A short history of heme dioxygenases: rise, fall and rise again

Open Access

DOI: 10.1007/s00775-016-1412-5

Cite this article as:
Raven, E.L. J Biol Inorg Chem (2017) 22: 175. doi:10.1007/s00775-016-1412-5
Part of the following topical collections:
  1. 60 Years of Oxygen Activation


It is well established that there are two different classes of enzymes—tryptophan 2,3-dioxygenase (TDO) and indoleamine 2,3-dioxygenase (IDO)—that catalyse the O2-dependent oxidation of l-tryptophan to N-formylkynurenine. But it was not always so. This perspective presents a short history of the early TDO and IDO literature, the people that were involved in creating it, and the legacy that this left for the future.

Power to the people

There are fashions in science, just as there are in styles of trousers. Fashions in science are influenced by variables large and small: governments that can control the political climate; policy and funding streams; universities and other institutions that control scientific appointments; geography that can enhance or restrict access to ideas or technology; and the rate of development of technology itself which can either slow down or suddenly speed up scientific progress. But more often than not, fashions in science are also influenced to a greater or lesser extent by people, for it is the people who create the focus, the scientific stimulus, and the new ideas upon which future progress must be based.

In the case of the heme dioxygenase enzymes, a handful of people were highly influential and they laid the foundations for the development of the area over the next 60 years. This short perspective summarises these and other early contributions to the heme dioxygenase field.

In the beginning there were two

As often happens, two people drew more or less the same conclusions at more or less the same time. In 1955, Mason [1] and Hayaishi [2, 3] independently proposed that enzymatic incorporation of molecular oxygen into a substrate was possible.
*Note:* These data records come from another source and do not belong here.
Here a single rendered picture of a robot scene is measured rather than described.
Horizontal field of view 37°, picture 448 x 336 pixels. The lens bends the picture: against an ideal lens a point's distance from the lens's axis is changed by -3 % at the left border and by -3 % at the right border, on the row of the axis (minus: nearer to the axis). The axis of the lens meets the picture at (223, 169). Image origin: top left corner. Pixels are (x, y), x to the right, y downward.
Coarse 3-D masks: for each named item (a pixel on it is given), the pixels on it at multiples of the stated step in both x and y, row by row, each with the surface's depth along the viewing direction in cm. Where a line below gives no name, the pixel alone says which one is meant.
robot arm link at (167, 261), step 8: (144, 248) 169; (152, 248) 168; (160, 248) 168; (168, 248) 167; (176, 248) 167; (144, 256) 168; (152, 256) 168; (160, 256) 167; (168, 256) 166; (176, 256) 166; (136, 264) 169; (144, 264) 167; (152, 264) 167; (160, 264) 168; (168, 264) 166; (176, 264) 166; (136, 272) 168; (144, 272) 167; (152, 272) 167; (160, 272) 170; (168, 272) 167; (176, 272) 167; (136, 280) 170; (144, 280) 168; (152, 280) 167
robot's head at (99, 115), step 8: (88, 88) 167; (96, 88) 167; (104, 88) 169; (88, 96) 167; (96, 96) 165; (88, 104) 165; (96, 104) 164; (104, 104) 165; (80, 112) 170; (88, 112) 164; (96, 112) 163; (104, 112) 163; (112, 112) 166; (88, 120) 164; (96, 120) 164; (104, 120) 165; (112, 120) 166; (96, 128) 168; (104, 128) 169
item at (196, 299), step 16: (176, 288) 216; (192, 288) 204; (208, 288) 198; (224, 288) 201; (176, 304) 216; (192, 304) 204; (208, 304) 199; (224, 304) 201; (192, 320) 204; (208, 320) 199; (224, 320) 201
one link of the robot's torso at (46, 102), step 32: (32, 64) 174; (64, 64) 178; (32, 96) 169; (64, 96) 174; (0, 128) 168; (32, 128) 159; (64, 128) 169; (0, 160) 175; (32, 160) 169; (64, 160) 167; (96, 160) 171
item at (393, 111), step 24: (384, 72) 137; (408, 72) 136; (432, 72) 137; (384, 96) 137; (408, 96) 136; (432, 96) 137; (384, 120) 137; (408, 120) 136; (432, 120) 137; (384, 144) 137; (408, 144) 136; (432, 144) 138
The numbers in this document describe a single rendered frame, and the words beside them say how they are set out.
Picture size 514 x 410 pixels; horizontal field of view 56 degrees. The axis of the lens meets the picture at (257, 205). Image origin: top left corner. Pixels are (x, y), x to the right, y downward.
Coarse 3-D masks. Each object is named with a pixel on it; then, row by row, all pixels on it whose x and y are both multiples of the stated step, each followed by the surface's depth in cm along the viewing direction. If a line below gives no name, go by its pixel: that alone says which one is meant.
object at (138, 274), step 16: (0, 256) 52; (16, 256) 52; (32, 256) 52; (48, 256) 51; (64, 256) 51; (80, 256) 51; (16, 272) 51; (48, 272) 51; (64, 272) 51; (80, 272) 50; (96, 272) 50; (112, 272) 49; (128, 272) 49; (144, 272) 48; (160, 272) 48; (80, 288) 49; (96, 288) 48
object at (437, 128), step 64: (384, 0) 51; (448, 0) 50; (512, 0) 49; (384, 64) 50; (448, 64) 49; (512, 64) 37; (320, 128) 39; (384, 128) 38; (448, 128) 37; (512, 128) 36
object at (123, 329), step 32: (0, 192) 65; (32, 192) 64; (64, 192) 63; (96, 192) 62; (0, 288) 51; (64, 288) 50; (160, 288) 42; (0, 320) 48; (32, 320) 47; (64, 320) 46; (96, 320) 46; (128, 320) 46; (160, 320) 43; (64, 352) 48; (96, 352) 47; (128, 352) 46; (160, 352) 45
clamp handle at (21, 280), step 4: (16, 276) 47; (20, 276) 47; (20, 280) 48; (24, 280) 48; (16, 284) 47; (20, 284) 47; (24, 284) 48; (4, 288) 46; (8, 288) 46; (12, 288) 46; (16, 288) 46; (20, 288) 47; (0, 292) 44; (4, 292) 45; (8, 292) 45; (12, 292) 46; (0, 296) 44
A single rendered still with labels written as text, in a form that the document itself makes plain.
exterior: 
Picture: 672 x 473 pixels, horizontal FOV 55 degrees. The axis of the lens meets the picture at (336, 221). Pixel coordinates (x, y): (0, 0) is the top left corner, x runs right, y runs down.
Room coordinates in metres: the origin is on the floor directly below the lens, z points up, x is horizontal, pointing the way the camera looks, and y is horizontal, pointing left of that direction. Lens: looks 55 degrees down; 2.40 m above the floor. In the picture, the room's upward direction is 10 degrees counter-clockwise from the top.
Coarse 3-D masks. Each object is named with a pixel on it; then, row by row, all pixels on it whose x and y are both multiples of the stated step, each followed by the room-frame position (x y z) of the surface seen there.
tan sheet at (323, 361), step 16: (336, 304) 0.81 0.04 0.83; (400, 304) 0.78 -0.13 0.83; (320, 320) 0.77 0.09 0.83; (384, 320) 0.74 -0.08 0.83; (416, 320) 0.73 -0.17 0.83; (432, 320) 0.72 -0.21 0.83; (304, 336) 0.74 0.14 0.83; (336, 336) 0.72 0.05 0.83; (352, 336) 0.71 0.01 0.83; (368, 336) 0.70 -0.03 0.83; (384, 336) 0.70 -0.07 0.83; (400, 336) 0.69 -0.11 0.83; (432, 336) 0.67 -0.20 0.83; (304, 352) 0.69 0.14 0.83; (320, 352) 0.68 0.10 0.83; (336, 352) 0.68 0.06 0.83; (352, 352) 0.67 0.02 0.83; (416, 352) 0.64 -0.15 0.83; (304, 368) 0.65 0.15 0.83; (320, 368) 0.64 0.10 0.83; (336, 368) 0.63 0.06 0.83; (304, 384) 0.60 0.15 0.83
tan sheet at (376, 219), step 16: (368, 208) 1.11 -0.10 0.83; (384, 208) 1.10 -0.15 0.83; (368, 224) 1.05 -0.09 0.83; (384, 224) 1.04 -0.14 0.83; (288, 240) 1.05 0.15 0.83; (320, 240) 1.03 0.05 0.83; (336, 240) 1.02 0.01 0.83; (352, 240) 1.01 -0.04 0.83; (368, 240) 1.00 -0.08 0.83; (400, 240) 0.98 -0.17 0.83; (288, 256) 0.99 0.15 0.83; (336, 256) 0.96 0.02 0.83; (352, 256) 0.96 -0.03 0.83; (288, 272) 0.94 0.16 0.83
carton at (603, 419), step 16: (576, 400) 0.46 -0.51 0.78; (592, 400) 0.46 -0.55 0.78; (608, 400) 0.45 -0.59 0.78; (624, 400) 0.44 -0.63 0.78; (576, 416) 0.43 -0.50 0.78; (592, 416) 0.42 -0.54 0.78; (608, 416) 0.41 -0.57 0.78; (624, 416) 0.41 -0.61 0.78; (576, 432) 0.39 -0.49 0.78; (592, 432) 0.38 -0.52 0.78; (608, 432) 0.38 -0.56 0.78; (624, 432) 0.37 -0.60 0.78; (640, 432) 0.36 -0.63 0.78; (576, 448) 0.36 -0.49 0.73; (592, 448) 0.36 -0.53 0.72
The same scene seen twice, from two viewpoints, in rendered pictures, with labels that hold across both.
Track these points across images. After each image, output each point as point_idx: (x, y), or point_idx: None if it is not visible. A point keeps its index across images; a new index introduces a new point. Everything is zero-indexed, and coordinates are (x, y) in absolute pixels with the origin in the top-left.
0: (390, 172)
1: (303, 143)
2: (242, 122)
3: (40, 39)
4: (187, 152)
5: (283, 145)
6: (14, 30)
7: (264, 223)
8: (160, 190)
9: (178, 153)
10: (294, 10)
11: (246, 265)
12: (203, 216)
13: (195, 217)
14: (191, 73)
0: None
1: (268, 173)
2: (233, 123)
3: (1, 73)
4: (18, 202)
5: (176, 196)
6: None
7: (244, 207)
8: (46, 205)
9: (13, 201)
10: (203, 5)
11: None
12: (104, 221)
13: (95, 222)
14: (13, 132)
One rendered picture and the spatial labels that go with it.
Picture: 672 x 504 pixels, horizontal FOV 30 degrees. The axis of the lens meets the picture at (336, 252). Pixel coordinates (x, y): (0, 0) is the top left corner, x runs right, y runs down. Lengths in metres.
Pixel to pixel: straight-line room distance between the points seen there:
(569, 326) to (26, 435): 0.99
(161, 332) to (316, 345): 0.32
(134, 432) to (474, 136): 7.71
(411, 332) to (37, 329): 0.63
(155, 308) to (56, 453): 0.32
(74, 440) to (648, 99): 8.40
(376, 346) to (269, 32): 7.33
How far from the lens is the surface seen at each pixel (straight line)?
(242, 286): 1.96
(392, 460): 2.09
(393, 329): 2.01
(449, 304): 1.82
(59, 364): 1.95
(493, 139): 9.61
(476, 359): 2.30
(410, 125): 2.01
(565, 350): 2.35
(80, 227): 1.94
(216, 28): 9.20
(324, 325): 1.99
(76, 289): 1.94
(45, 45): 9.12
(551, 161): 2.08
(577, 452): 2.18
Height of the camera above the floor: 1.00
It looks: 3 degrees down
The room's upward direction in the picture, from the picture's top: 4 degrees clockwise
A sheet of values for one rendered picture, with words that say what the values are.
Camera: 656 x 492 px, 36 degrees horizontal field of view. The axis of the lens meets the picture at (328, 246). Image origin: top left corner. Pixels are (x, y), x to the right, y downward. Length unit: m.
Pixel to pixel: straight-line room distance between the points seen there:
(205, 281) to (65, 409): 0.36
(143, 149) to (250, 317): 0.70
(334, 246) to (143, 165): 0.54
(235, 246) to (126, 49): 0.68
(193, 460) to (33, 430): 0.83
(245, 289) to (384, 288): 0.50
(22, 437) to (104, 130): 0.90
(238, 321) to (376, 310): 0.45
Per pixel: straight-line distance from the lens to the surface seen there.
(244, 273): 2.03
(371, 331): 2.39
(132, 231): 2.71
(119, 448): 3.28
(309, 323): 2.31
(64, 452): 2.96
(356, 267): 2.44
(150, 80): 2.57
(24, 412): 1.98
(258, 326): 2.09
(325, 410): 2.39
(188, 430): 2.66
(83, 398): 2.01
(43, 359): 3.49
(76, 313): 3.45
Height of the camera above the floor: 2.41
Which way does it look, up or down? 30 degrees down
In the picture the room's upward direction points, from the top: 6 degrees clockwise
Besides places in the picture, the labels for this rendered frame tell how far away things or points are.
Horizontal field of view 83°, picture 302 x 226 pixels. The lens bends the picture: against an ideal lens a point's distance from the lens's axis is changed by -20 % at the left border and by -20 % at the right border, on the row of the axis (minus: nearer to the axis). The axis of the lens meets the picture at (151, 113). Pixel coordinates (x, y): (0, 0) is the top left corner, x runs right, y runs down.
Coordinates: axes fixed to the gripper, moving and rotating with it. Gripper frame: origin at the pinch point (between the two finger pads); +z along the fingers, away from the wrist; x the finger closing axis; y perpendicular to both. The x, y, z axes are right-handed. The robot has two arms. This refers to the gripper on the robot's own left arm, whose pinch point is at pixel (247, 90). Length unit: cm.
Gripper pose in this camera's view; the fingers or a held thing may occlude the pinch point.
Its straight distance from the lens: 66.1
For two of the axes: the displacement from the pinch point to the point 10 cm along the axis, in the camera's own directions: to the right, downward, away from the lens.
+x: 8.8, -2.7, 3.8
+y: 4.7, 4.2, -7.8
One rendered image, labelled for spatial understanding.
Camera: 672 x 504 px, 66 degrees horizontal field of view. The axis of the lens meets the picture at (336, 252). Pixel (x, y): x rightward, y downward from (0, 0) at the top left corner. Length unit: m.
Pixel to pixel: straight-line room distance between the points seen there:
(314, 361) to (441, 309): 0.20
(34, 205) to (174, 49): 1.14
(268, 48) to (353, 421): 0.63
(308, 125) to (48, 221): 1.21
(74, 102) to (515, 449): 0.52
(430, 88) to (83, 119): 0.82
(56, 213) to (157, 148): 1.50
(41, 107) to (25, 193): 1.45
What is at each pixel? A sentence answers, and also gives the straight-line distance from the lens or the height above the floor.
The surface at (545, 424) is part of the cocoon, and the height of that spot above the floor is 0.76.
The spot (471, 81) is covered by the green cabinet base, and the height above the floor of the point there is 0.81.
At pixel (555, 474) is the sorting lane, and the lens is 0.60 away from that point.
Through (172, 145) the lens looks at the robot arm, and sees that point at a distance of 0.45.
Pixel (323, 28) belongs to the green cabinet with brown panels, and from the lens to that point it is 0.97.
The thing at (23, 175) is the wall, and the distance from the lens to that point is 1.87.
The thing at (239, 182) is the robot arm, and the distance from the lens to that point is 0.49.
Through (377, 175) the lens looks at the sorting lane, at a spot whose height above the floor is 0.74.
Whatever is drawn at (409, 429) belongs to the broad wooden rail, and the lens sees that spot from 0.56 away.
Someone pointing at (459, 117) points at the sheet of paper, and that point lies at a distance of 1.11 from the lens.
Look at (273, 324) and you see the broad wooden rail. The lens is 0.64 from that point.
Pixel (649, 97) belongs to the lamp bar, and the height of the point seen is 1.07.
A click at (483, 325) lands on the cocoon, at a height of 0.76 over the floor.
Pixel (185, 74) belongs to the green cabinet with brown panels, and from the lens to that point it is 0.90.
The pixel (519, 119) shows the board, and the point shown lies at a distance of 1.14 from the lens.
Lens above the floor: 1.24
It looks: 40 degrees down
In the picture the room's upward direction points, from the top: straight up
At the time, this was an almost unthinkable idea—probably because the prominent German chemist and Nobel Prize winner Heinrich Wieland (and naturally, therefore, almost everybody else) had ruled the possibility out—but this did not stop Mason and Hayaishi thinking about it quite a lot.

Mason’s experiment was published in 1955 [4] and led to his now famous classification of enzymatic oxygen metabolism [5]. Mason proposed that two atoms of molecular oxygen can be incorporated into the substrate and he termed this type of activity an “oxygen transferase”. Hayaishi, using mass spectrometry, demonstrated quantitative incorporation of 18O2 (and, importantly, not H218O) into the substrate in the pyrocatechase reaction [6]. He too referred to the activity as “oxygen transferase”. Hayaishi, Fig. 1, later introduced the term “oxygenase” to the literature [7], a proposal that had first been mooted at an ACS meeting in 1956 [8] and which has stuck in the heme literature ever since.
Fig. 1

Professor Hayaishi pictured holding a model of the fictional hero Don Quixote, of whom he was a long-standing admirer (see [113]).

The photograph was provided by Hayaishi’s daughter, via his former secretary, to Prof. Masao Ikeda Saito

Fig. 2

One of the seminal (but for some readers somewhat impenetrable) papers from Kotake [10]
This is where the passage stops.